It has been said that Cat has had his teeth filed into feline fangs, but actually he had his teeth removed by a dentist in El Cajon so that an accurate set of cat teeth could be replicated with dental acrylic.
     Cat, who went to school to learn electronics as a kid and currently runs a computer business, helped pioneer technology to give him a lifelike tail. He has two, actually: an animatronic one that is programmed to move, and a bionic one that is directly responsive to signals from his own muscles. Along with a friend, Cat helped develop a tail that moved to muscle reactions in his calf. It is accomplished by the same technology that responds to the movement of a heart in an EKG. Flexing his calf creates a swish of his tail.
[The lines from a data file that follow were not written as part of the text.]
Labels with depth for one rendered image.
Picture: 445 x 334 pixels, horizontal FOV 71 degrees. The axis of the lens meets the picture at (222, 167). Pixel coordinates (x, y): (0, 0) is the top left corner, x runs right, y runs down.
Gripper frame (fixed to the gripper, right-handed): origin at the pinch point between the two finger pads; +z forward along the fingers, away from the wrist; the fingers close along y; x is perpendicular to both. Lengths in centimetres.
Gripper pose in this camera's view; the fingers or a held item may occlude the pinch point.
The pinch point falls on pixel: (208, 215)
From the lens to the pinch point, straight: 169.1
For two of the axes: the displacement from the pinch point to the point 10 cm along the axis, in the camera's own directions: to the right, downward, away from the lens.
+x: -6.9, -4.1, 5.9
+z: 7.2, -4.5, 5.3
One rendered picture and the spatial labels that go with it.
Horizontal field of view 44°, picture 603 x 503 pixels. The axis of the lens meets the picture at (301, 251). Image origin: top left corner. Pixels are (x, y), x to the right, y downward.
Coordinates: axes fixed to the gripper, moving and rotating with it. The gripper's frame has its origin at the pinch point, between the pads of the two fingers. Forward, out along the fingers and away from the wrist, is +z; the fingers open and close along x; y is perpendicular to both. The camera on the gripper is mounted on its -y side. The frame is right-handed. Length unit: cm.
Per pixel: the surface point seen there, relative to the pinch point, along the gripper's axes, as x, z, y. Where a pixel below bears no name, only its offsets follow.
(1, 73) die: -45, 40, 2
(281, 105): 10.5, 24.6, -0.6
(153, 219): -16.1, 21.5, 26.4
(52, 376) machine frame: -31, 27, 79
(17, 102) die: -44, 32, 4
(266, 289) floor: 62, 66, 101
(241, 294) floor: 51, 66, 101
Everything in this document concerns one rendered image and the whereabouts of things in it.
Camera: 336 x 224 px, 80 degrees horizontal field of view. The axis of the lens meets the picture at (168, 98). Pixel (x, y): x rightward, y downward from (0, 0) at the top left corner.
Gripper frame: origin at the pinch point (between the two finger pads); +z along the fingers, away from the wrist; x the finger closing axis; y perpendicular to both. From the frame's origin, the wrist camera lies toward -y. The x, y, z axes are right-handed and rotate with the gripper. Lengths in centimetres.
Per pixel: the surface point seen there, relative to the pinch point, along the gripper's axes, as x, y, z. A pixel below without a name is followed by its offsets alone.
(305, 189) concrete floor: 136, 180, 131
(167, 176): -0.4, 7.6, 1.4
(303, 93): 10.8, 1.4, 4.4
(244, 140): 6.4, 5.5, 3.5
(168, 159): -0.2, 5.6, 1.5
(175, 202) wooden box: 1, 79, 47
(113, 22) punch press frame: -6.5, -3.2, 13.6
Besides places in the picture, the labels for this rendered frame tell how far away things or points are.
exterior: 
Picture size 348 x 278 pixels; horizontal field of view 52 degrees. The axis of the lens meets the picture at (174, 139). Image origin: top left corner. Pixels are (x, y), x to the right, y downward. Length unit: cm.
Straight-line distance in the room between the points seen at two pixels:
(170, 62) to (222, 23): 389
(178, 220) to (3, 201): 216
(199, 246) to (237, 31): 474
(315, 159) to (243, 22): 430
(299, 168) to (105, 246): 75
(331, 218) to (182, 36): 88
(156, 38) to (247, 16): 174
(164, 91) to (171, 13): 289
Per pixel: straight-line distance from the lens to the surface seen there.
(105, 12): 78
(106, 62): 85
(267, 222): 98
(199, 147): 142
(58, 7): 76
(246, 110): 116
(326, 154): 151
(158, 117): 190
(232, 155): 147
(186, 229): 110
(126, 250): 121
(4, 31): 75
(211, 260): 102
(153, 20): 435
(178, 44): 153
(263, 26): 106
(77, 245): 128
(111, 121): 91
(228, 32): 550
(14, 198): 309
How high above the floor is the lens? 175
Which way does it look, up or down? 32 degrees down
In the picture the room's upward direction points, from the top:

     Some years ago, Cat worked for a company in Peutz Valley. When he quit, he moved off the property and came to Guatay in the Back Country. He’s been here for about six years, and said he is not finished becoming a tiger. The next step may be to get two ears mounted higher on his skull.
It appears that it would be hard to function normally in Cat’s current state, with so much altered from the natural, but Cat said his only regret is that he didn’t start his transformation sooner.
     For now, he is about as much a cat as anyone has ever been. Cat was asked if people ever see him and run or scream.
     “Every now and then,” he answered. “A couple times a year.”
     Cat has been featured on Ripley’s Believe It Or Not, Larry King Live, German TV, Japanese TV, Romanian TV, South American Telemundo, and in the Soviet Union.  His website is at Stalking Cat.